# [REQUIREMENT]
From the line with "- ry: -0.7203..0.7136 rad" to the line with "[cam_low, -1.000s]", retype every line exactly, including those two, and leave out the rest of the data below.

══ EXERCISE INPUTS

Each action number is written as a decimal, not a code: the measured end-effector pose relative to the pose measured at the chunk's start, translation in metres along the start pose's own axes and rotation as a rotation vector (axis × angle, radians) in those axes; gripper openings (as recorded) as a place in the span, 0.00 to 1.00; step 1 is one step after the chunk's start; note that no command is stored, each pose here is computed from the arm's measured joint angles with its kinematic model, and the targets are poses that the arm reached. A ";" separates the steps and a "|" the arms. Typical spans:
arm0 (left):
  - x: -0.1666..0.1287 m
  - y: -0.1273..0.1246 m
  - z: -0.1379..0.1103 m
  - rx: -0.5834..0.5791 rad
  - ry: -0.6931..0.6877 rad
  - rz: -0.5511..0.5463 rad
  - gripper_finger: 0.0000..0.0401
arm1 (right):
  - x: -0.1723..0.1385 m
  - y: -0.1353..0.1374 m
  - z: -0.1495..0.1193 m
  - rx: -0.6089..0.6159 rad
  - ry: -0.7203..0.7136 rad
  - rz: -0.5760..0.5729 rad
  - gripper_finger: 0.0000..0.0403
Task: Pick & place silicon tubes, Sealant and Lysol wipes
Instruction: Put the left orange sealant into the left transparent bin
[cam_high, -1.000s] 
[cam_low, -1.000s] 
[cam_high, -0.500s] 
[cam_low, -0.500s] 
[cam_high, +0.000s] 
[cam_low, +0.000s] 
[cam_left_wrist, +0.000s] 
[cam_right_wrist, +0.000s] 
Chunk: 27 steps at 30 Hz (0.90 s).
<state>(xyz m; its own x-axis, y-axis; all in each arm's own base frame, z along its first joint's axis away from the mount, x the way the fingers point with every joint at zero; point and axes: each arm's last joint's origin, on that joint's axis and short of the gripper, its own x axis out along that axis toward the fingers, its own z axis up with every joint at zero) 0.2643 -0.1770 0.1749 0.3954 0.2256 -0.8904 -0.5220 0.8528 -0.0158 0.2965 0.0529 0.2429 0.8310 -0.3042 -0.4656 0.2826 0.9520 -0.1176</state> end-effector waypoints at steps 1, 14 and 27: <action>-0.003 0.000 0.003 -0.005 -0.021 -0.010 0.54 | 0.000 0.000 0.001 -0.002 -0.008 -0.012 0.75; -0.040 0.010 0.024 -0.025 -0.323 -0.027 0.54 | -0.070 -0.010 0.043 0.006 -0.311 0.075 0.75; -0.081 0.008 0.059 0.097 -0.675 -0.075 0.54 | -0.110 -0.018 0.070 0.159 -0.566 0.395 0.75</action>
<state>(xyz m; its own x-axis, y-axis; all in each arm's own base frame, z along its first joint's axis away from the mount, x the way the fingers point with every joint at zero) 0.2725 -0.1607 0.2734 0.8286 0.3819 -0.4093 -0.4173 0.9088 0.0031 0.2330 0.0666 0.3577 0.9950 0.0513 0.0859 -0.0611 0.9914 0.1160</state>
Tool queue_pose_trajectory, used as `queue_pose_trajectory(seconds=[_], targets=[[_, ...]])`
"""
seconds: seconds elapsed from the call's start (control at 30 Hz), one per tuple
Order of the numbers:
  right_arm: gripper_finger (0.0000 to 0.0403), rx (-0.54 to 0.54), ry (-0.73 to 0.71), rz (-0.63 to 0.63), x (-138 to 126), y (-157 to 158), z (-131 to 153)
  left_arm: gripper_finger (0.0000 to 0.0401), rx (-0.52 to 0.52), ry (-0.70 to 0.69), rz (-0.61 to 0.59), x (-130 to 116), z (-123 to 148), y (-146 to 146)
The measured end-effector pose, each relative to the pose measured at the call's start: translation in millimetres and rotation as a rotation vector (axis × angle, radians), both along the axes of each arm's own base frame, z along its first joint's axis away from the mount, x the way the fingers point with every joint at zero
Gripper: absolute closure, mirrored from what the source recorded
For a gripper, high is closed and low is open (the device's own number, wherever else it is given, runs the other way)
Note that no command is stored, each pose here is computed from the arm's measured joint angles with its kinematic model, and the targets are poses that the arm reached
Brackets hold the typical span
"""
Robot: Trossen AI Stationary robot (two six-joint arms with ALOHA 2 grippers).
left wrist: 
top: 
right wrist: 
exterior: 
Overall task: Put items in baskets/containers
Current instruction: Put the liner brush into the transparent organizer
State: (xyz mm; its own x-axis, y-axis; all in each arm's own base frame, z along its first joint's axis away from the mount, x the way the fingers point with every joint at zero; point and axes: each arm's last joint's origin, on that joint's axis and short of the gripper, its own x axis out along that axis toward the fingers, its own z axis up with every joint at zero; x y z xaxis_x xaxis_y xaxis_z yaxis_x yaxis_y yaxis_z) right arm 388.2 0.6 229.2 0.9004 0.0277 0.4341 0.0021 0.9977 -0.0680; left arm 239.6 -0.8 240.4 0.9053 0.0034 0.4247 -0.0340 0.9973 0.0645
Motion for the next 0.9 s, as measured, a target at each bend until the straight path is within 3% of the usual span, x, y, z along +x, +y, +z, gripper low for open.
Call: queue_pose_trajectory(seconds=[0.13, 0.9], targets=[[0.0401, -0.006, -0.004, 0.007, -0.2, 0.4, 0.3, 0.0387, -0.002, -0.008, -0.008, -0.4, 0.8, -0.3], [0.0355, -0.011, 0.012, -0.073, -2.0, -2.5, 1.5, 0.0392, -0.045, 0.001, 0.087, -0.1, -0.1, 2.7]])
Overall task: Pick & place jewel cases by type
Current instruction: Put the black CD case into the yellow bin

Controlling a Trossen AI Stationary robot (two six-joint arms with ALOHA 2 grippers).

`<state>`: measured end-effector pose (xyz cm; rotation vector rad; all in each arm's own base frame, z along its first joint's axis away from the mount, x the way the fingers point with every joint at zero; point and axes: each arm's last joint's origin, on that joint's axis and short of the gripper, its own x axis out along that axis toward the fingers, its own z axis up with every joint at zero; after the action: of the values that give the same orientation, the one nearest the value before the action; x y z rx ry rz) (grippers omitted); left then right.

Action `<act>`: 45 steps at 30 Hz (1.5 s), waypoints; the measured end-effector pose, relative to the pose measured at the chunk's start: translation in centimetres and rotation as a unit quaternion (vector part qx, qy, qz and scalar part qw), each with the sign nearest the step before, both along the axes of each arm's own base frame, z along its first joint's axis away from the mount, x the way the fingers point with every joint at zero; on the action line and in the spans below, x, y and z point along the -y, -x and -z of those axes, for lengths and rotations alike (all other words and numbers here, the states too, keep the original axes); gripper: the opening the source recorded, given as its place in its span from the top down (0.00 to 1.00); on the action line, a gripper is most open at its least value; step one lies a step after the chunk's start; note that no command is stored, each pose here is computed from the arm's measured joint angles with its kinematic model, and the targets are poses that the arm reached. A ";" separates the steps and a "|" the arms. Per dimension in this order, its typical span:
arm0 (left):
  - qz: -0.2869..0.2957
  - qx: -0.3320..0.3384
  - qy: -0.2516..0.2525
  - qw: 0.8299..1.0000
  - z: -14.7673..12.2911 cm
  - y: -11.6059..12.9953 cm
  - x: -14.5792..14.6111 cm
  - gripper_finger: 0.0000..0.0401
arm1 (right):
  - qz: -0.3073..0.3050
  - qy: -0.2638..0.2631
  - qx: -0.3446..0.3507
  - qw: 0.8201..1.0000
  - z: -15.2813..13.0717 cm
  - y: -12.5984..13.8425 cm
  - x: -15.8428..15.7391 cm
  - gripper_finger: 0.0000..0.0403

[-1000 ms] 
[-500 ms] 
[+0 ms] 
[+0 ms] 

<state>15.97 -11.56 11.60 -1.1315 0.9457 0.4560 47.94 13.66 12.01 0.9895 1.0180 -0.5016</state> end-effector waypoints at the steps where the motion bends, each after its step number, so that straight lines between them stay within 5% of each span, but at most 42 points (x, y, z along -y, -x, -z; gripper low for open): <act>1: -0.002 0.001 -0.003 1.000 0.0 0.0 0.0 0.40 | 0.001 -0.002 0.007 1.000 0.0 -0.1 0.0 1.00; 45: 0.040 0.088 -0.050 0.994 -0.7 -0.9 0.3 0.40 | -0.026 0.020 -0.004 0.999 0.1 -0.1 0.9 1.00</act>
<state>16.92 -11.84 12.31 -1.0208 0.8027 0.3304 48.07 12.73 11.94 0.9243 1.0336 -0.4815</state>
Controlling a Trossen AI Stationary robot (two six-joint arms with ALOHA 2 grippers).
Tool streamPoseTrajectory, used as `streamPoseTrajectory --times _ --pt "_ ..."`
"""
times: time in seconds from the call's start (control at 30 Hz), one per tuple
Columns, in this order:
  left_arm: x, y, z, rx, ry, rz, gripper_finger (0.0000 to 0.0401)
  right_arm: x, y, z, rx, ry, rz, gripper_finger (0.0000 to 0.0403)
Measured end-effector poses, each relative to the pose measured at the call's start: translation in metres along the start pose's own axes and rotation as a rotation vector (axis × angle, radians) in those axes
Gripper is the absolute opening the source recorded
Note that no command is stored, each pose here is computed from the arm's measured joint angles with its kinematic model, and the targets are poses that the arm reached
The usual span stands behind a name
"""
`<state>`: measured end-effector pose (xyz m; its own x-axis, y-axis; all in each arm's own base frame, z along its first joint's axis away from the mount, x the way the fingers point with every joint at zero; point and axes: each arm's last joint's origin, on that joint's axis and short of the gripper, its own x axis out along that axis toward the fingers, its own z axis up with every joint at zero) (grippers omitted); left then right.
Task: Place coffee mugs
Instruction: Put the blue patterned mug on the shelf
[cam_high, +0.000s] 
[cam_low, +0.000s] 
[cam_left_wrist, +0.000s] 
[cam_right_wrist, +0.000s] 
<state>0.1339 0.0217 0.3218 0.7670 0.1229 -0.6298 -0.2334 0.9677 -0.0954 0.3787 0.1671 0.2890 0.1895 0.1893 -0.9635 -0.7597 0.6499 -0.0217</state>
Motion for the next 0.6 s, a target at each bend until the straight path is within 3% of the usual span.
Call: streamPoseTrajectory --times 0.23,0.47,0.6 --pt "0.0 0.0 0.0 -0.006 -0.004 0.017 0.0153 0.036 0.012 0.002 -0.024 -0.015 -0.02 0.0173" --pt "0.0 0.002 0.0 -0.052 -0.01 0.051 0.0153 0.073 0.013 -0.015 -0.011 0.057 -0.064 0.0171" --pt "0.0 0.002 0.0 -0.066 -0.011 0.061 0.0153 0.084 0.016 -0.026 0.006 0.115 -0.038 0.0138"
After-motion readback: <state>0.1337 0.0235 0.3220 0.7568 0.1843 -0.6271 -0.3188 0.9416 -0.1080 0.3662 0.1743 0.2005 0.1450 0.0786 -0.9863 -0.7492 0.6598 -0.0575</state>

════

# [YOUR RESPONSE]
  - ry: -0.7203..0.7136 rad
  - rz: -0.5760..0.5729 rad
  - gripper_finger: 0.0000..0.0403
Task: Pick & place silicon tubes, Sealant and Lysol wipes
Instruction: Put the left orange sealant into the left transparent bin
[cam_high, -1.000s] 
[cam_low, -1.000s] 

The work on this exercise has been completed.